We go off-road before we even start. Clara rushes across the grass, shrieking at the others to follow. They’re going to climb a tree they say. We follow, a little behind. Watching three small figures running down the hill – I hear the opening bars of Little House on the Prairie in my head. I resist the itch to take out my phone – plenty of time for photos. They climb on a log – all three balancing in line, arms out. We’re nearby, but not hovering. Rare freedom. There are no cars, there’s nowhere to get lost, the log’s not too high. My instinct to throw in a needless “be careful” is battened down.

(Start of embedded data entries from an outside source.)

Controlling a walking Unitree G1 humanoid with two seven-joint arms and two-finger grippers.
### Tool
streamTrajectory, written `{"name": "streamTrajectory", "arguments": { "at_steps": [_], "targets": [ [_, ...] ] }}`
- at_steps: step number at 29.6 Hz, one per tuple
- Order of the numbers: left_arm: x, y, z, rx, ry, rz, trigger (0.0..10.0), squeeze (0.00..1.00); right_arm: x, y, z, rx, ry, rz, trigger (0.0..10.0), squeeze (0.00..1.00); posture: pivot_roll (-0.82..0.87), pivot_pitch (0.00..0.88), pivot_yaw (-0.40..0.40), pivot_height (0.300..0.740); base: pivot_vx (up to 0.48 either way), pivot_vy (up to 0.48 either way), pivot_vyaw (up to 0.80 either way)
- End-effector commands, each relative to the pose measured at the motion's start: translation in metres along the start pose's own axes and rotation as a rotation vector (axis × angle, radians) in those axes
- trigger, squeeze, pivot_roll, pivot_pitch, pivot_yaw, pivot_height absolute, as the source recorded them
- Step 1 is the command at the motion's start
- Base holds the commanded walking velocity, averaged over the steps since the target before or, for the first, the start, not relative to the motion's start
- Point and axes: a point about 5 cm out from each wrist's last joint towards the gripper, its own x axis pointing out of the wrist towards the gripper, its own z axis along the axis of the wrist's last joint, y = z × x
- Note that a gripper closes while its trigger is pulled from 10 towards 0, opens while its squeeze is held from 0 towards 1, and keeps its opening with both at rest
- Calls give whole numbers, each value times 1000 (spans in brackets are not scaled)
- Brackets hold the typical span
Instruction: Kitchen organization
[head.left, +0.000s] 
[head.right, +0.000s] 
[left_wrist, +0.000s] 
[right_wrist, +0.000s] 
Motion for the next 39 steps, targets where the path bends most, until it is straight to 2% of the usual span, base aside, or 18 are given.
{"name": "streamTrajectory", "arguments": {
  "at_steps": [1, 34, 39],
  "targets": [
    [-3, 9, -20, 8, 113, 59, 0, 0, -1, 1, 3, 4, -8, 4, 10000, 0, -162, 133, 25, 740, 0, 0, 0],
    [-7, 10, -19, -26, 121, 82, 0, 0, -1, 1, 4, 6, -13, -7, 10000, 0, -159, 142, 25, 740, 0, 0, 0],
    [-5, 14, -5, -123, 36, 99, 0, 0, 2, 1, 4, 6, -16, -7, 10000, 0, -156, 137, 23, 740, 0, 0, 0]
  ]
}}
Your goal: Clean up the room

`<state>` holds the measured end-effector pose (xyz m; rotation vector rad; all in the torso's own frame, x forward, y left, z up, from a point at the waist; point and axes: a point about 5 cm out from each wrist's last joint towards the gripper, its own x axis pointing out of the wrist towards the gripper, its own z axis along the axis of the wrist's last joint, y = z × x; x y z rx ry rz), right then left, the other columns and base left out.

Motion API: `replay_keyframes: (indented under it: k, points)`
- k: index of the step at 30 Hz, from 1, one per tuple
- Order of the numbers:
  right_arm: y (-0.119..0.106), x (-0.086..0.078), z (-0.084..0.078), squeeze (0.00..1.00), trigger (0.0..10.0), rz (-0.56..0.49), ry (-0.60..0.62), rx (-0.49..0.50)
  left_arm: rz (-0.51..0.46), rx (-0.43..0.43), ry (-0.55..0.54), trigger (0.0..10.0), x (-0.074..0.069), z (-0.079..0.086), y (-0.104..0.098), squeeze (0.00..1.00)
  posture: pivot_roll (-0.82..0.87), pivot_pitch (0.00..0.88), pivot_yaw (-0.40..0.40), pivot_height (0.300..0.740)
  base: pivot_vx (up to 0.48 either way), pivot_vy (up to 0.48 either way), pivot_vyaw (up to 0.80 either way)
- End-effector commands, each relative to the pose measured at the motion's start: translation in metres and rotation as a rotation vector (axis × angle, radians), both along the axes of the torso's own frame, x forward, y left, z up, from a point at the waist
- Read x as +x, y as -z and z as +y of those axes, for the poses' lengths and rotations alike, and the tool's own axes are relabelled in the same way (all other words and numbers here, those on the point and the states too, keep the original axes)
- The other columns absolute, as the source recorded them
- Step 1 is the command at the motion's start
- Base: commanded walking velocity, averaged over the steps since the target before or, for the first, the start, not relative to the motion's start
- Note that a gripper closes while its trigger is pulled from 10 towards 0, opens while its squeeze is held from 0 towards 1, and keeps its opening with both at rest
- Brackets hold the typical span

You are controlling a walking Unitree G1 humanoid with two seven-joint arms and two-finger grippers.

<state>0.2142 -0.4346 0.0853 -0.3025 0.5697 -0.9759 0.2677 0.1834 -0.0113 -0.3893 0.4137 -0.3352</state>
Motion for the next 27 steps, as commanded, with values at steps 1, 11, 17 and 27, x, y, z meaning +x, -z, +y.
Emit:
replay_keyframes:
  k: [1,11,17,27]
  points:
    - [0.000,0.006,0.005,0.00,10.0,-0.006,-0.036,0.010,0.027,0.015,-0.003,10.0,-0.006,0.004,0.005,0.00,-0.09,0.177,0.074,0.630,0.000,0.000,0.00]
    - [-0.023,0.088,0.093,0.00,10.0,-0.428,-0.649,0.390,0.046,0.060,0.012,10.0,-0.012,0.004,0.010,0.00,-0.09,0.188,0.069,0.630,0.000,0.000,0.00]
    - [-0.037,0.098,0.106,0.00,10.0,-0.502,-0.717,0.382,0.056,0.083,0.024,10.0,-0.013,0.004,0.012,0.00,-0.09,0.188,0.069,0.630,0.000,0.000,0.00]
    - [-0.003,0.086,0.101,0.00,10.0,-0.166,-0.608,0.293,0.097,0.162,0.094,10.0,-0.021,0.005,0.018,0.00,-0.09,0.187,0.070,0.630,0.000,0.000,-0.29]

They take off again – they’ve found a muddy path. A “secret passageway!” says Sam, his eyes wet with excitement. We follow. They run. We run a little. Freedom but not out of sight. Sam makes a hole in the mud with a stick. He sees a dinosaur. He loses the girls. He shouts for them. “Gulls!” They wait for him. They find the main path again. They’re amazed that their detour has brought them back here. They find another path, but this time we intervene. “Let’s climb the hill – we can play at the top,” we say, and they do.

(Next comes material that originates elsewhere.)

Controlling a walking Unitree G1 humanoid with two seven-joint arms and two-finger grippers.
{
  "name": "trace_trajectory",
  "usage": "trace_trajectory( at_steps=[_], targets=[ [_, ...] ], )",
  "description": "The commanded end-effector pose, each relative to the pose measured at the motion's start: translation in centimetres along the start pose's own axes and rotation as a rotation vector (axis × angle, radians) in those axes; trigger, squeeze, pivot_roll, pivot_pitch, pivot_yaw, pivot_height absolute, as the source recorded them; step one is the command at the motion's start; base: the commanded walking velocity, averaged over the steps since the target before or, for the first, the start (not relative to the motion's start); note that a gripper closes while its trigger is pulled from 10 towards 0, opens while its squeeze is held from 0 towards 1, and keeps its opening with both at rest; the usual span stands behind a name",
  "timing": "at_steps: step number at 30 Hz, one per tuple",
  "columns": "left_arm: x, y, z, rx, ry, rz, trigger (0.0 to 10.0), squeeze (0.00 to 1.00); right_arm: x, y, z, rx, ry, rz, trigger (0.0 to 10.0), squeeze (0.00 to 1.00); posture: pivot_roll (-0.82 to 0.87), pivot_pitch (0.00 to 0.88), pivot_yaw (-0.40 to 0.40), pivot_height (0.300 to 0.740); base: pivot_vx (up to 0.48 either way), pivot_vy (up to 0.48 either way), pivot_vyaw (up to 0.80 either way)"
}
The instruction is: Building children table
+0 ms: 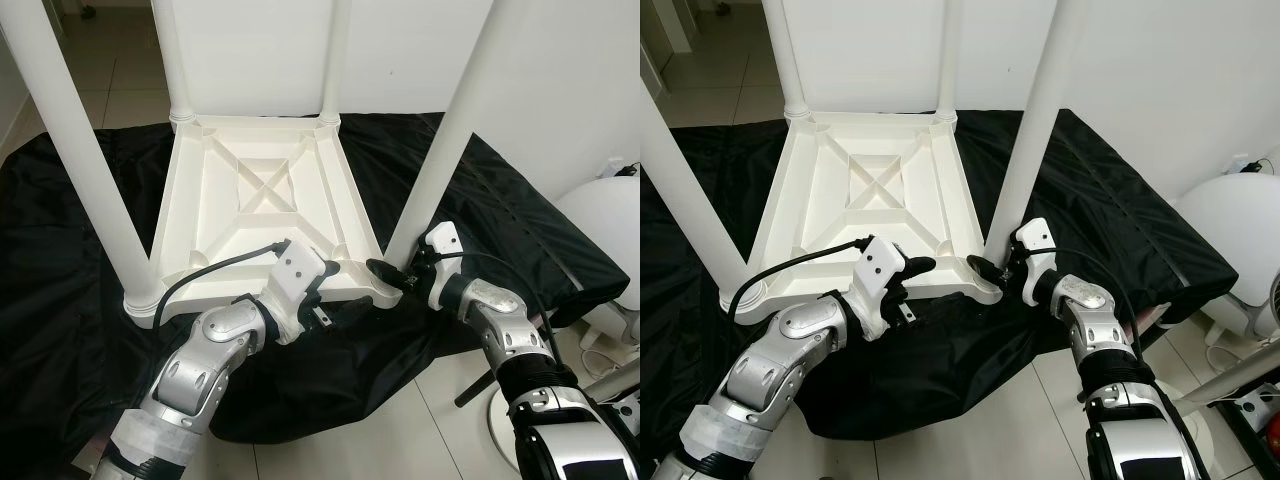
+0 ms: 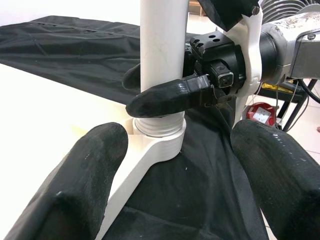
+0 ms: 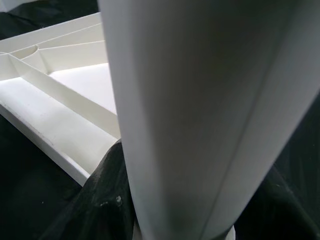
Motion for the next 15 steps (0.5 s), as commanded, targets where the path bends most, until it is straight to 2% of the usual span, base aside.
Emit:
trace_trajectory(
  at_steps=[1, 2, 7, 8, 10, 15],
  targets=[
    [0.18, 0.06, 0.12, -0.001, 0.001, 0.012, 10.0, 0.0, 0.31, 0.13, -0.83, 0.033, -0.002, 0.021, 3.8, 0.0, -0.02, 0.016, -0.041, 0.74, 0.0, 0.0, 0.0],
    [0.19, 0.01, 0.14, -0.003, 0.002, 0.012, 10.0, 0.0, 0.25, 0.14, -0.89, 0.032, -0.003, 0.019, 0.0, 0.0, -0.03, 0.014, -0.045, 0.74, 0.0, 0.0, 0.0],
    [0.11, -0.06, 0.11, -0.003, 0.002, 0.01, 10.0, 0.0, 0.16, 0.22, -0.96, 0.024, -0.007, 0.009, 0.0, 0.0, -0.03, 0.017, -0.045, 0.74, 0.0, 0.0, 0.0],
    [0.16, -0.03, 0.1, -0.002, 0.002, 0.011, 10.0, 0.0, 0.14, 0.27, -1.02, 0.021, -0.02, -0.002, 9.6, 0.0, -0.03, 0.018, -0.046, 0.74, 0.0, 0.0, 0.0],
    [0.21, 0.02, 0.1, -0.001, 0.003, 0.012, 10.0, 0.0, 0.08, 0.31, -1.0, 0.016, -0.019, -0.021, 10.0, 0.0, -0.03, 0.021, -0.046, 0.74, 0.0, 0.0, 0.0],
    [0.21, 0.14, 0.1, -0.002, 0.004, 0.015, 10.0, 0.0, -0.13, 0.37, -0.99, 0.011, -0.015, -0.074, 10.0, 0.0, -0.03, 0.023, -0.047, 0.74, 0.0, 0.0, 0.0]
  ],
)
Point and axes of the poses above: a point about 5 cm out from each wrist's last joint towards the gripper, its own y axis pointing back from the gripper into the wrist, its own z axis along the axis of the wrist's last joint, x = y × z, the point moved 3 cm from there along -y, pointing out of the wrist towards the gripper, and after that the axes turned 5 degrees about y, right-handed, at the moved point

We pass the tea room and keep climbing. We stop at the lookout for a break. Nobody says anything, we just look. Then back on the path. We’re nearly there. We turn the corner, and there’s the spot. Sky meets sea, with only a blue fence breaking up the picture. They run to the railing, as do we. Breathing, taking in sky air and sea views. It’s bright but not sunny. The sea is teal, the sky less so. The gorse a burst of yellow, unfolding on all sides, creeping down the hill to the manicured gardens and small castles below.

The kids run ahead. I stay staring for a moment longer, then follow them again, because that’s how it works. Freedom with limits. We pass the Obelisk, and run down the hill to climb the rocks. Now we’re on top of the world.

We can see everything, everywhere. The sky is bigger, the towns and streets stretch out below. A yellow and blue bus in the far distance is the only moving thing. Small white houses, glinting sea beyond. The chimneys. “Do you remember I was telling you about the chimneys,” I say to Emmie, “About how I can see them from work and we can see them from home? We can see them from here too.” She looks and nods solemnly, then gestures towards a young couple who are sitting on the rocks, a few feet away. It looks like a third date. “Do you think they’re in love?” she asks. I squeeze her shoulder gently and smile but say nothing. She runs to play with her sister and brother, sticking sticks in puddles and jumping off rocks. Their dad has to be the in the game. I haven’t been called yet. I look at them, then back at the place we’re from. We’re on top of the world.